At least, terraform did not complain and I can see "stuff" in my AWS dashoard.
Now, I have no idea how I can get connected to my running HAProxy container, 
neither how I can troubleshoot what's happening :)

Any help would be (again) appreciated.

Baptiste



On Tue, Jul 3, 2018 at 11:39 AM, Baptiste 
<bed...@gmail.com<mailto:bed...@gmail.com>> wrote:
Hi Jim,

Sorry for the long pause :)
I was dealing with some travel, conferences and catching up on my backlog.
So, the good news, is that this issue is now my priority :)

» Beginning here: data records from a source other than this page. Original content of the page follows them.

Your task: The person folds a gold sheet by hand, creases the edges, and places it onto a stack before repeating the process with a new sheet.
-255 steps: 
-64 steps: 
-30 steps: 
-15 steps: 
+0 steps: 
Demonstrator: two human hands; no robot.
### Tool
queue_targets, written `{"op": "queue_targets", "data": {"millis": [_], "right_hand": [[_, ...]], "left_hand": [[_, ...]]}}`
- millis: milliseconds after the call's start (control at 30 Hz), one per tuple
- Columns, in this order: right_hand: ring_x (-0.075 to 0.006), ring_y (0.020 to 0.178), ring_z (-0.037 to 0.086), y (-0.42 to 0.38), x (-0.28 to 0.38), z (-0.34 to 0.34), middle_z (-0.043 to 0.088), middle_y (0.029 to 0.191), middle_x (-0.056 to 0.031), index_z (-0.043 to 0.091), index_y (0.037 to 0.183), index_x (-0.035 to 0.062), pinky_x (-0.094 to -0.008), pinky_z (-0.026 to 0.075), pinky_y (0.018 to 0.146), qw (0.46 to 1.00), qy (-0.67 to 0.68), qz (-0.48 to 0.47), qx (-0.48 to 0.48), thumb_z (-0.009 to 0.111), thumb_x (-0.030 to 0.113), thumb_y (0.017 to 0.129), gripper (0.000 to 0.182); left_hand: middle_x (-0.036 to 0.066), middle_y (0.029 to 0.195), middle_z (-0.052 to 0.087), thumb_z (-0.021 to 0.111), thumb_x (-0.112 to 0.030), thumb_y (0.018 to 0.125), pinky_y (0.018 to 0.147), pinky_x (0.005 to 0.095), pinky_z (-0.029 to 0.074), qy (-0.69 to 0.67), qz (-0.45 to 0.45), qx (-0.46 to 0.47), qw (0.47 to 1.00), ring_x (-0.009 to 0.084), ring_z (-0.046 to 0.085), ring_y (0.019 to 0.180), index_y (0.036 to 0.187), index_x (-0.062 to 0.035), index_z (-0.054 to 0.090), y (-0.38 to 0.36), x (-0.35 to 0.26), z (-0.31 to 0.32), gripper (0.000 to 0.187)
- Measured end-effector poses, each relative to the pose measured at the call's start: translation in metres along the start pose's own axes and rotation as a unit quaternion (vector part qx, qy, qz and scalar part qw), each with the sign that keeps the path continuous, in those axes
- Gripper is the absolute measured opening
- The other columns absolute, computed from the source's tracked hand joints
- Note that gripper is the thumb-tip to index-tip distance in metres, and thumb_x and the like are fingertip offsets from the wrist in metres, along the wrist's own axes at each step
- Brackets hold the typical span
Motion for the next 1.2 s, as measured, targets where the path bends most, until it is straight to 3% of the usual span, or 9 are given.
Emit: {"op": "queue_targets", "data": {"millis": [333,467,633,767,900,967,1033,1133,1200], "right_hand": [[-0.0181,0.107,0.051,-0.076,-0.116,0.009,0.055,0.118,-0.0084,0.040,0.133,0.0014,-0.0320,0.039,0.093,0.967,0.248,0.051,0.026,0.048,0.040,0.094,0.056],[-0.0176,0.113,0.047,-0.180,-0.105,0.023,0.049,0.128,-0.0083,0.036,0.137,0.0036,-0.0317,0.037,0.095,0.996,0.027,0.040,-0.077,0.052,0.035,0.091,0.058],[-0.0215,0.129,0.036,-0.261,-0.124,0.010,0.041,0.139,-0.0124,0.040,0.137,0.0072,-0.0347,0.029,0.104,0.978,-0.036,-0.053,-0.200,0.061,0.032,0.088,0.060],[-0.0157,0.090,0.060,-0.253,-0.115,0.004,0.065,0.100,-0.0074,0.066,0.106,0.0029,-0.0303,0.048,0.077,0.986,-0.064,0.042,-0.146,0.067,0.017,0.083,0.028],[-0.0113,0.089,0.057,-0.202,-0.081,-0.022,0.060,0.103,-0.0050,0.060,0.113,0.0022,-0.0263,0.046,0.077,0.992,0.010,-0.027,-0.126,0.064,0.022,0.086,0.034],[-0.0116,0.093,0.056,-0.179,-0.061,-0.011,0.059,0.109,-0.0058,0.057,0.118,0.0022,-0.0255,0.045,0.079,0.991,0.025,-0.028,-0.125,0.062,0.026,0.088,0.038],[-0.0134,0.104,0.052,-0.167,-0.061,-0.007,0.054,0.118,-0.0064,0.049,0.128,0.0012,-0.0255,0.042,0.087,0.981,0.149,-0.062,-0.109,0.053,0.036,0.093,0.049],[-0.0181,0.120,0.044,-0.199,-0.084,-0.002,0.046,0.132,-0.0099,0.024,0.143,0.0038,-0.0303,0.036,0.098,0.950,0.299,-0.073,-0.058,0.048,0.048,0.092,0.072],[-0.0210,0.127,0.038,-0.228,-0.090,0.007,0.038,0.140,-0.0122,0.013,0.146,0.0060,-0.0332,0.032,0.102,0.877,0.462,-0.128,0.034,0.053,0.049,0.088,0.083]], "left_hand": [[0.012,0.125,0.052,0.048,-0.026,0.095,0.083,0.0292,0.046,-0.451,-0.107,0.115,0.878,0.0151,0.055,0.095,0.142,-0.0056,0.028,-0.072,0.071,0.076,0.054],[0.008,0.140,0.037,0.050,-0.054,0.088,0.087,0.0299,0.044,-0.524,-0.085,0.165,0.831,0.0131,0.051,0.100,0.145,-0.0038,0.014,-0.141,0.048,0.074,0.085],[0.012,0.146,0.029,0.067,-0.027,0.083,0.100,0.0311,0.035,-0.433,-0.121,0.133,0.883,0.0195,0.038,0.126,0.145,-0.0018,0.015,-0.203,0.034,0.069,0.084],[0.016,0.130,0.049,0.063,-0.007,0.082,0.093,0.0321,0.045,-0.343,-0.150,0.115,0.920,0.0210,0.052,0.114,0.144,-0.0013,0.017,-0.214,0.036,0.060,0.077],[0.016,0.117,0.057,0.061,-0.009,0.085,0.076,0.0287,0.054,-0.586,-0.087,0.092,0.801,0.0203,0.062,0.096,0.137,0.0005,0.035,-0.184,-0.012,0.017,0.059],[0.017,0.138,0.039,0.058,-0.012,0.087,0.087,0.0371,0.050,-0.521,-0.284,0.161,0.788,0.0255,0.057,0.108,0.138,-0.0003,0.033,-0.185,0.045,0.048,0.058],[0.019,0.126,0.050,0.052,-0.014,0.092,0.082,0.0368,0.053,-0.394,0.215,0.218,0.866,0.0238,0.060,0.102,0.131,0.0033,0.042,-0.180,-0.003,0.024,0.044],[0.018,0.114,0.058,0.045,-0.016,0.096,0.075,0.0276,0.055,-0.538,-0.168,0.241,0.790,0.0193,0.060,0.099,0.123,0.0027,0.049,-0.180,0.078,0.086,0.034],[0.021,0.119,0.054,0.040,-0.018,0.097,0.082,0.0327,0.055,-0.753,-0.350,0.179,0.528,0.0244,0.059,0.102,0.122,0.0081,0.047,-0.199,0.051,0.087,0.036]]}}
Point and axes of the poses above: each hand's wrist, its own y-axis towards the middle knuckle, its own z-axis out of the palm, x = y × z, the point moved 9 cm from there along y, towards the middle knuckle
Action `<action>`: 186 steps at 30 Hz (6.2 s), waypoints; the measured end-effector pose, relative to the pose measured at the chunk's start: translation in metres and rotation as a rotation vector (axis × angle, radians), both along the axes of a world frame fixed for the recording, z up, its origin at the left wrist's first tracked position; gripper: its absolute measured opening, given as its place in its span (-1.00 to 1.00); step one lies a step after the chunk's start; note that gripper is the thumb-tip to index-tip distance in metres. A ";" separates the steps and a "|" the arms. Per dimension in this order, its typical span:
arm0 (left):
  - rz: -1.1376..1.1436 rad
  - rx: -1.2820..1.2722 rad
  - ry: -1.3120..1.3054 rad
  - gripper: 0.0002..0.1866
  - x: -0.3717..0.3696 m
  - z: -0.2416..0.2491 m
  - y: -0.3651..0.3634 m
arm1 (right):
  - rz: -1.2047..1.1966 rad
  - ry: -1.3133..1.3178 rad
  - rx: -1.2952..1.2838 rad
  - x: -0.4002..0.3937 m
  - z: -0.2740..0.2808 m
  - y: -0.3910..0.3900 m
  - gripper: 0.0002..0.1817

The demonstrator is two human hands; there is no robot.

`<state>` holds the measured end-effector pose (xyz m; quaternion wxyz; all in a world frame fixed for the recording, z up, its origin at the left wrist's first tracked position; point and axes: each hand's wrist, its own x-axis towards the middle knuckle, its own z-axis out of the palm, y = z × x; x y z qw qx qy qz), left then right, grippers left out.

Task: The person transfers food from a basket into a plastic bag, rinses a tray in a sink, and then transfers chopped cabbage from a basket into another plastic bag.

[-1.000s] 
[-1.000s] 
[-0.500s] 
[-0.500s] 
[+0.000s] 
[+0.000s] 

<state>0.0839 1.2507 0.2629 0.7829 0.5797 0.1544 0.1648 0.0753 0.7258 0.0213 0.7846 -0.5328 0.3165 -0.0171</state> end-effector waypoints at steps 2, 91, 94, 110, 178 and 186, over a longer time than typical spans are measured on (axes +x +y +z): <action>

I'll try to first reproduce it and come back to you if I have any issue during 
that step.
(by the way, thanks for the github repo to help me speed up in that step).

Baptiste




On Mon, Jun 25, 2018 at 10:54 PM, Jim Deville 
<jdevi...@malwarebytes.com<mailto:jdevi...@malwarebytes.com>> wrote:

Hi Bapiste,


I just wanted to follow up to see if you were able to repro and perhaps had a 
patch we could try?


Jim

________________________________
From: Jim Deville
Sent: Thursday, June 21, 2018 1:05:49 PM
To: Baptiste
Cc: haproxy@formilux.org<mailto:haproxy@formilux.org>; Jonathan Works
Subject: Re: Issue with parsing DNS from AWS


Thanks for the reply, we were able to extract a minimal repro to demonstrate 
the problem: https://github.com/jgworks/haproxy-servicediscovery



The docker folder contains a version of the config we're using and a startup 
script to determine the local private DNS zone (AWS puts it at the subnet's +2).


Jim

________________________________
From: Baptiste <bed...@gmail.com<mailto:bed...@gmail.com>>
Sent: Thursday, June 21, 2018 11:02:26 AM
To: Jim Deville
Cc: haproxy@formilux.org<mailto:haproxy@formilux.org>; Jonathan Works
Subject: Re: Issue with parsing DNS from AWS

and by the way, I had a quick look at the pcap file and could not find anything 
weird.
The function you're pointing seem to say there is not enough space to store a 
server's dns name, but the allocated space is larger that your current records.